The thing is that we generally have absolutely no clue what is the quality of
the piece of the code that is controlling our destiny right now. What if the
airplane we are flying right now decides to dive? What if bank looses all our
record? What if Nest thermostat goes crazy and burns thousands of dollars on
heating during your vacation? What if your 401k disappears because of the
obvious bug in the bot's script? I can go on and on.

To be able to live in this world without going nuts we have to trust that
those systems are correct and if something goes wrong we do need a legal way
to punish responsible party (if there is a fault on their side).

The weird thing is that we still treat software and real engineering
differently. If you enter the bridge that collapses under you feet because it
is a bad design - you will sue. But if you trust a company that sells a
superhuman trading bot which makes silly decisions and loses your money -> it
is your problem. Following this logic - don't step on the bridge without
reviewing the design and making sure it is safe.

------
thesausageking
The founder/CEO of the company that built the trading system had previously
"agreed to pay $17 million to the U.S. Securities and Exchange Commission to
settle charges of defrauding investors at his mobile-payments company, Jumio
Inc."

How could you trust him to trade $2.5B?

------
coldcode
Salespeople often exaggerate to make a sale, it's not uncommon. Believing them
with enthusiasm is a sign of someone salespeople love to find. This guy is
right to sue but he's still a sucker who was taken in and then leveraged
himself to the hilt based on a pitch he could not (or would not) verify.
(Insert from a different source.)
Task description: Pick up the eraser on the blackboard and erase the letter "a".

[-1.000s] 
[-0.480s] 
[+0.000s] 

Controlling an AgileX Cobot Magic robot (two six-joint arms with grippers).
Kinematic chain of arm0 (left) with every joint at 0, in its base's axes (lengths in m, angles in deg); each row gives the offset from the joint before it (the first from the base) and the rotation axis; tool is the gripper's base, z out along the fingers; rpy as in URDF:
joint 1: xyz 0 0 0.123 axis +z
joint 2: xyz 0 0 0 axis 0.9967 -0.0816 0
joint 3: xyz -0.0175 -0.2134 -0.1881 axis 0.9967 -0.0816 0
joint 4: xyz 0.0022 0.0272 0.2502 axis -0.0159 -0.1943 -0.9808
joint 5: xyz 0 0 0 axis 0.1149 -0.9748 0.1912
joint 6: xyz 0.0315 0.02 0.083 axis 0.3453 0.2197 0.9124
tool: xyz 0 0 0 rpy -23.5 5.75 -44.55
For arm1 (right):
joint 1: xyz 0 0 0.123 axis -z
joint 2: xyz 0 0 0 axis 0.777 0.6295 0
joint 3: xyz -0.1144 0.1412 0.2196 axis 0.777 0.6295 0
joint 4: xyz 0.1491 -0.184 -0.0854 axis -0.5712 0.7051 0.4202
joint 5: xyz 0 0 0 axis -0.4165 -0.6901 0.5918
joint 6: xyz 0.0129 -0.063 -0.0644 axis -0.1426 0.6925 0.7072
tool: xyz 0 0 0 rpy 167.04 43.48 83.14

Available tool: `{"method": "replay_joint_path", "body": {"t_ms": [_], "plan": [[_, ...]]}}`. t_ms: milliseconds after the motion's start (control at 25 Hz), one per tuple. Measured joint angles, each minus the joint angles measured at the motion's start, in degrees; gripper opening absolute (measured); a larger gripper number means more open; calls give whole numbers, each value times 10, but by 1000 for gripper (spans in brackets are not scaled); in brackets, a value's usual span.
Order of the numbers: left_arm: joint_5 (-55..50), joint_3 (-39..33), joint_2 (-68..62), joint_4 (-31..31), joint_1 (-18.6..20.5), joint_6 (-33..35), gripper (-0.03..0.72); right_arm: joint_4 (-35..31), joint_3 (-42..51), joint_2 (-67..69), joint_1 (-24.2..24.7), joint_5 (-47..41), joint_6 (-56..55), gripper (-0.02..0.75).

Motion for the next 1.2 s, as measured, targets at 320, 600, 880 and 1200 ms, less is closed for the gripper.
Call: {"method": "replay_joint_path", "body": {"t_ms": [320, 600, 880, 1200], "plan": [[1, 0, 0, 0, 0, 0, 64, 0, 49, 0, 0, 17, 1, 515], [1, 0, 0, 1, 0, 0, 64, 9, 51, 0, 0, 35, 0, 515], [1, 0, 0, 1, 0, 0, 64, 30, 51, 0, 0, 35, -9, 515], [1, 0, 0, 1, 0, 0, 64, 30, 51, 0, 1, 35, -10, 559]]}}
A
prudent person would have tested it with a small amount to start with.

------
mring33621
I'm sorry but this sounds like a couple idiots with too much money.
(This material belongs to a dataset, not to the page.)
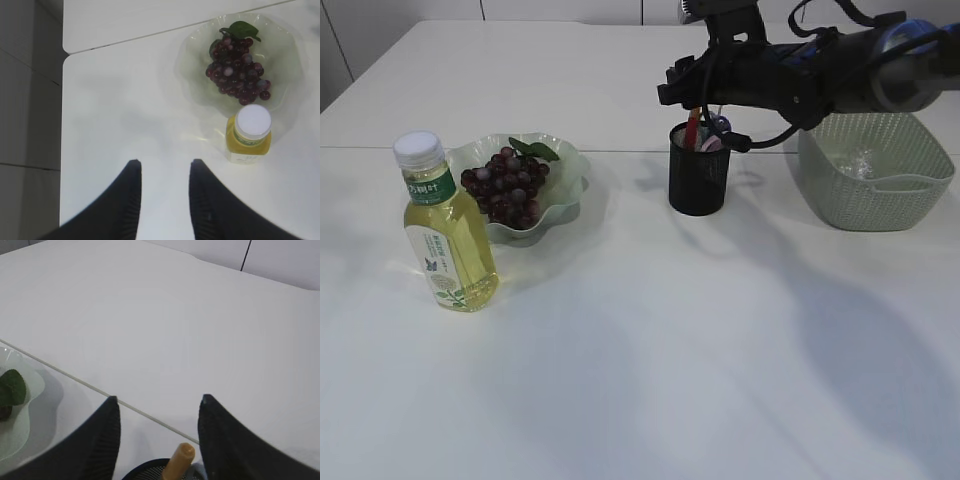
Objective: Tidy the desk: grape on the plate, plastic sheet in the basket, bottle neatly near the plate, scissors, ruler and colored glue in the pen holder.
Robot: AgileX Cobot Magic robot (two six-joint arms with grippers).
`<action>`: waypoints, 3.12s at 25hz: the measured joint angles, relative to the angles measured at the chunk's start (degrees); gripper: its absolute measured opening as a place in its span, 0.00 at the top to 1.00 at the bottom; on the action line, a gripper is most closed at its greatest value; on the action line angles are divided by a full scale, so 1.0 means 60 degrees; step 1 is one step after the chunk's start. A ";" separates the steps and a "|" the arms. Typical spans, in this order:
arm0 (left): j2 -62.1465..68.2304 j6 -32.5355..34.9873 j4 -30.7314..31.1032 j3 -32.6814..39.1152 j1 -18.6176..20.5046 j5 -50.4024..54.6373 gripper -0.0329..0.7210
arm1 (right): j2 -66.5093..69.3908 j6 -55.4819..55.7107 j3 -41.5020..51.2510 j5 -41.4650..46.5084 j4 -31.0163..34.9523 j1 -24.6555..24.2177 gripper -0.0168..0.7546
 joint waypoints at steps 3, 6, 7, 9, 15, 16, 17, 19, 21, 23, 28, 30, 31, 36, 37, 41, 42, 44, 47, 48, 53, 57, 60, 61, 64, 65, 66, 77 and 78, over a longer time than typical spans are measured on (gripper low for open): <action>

"Li eventually let K1 manage $2.5 billion—$250 million of his own cash and the
rest leverage from Citigroup Inc."

Leverage = Loan

r/wallstreetbets is that-a-way.

------
tomkaos
If my microwave oven burn my pop corn, I don't sue the microwave oven. The
product (robot) is not what seller tell you : you sue the seller. The product
(robot) has a defect : you sue the maker.

------
kyrieeschaton
This is a straightforward dispute about to what extent the backtested
performance claims were accurate, and whether the fund was following the
strategy as declared to its client. The fact that it's a "robot" is irrelevant
to the dispute - the same fact pattern would apply to a human fund manager.

------
plouffy
This is an important aspect:

> Over the following months, Costa shared simulations with Li showing K1
> making double-digit returns, although the two now dispute the thoroughness
> of the back-testing.

And I wished the article linked to the fillings or at the least discussed this
more thoroughly.

------
DonHopkins
Should have bought Old Glory Robot Insurance!

[https://www.youtube.com/watch?v=KXnL7sdElno](https://www.youtube.com/watch?v=KXnL7sdElno)

------
eyeundersand
"People tend to assume that algorithms are faster and better decision-makers
than human traders,” said Mark Lemley ... “That may often be true, but when
it’s not ..."

Is it just me or is that quote kind of disingenuous? "People tend to assume"
and "That may OFTEN be true" make it sound like it isn't as clear cut or
there's still doubt over whether such algorithms outperform humans. Is that
truly the case? I don't know much about trading but aren't algorithms doing
most of the trading now?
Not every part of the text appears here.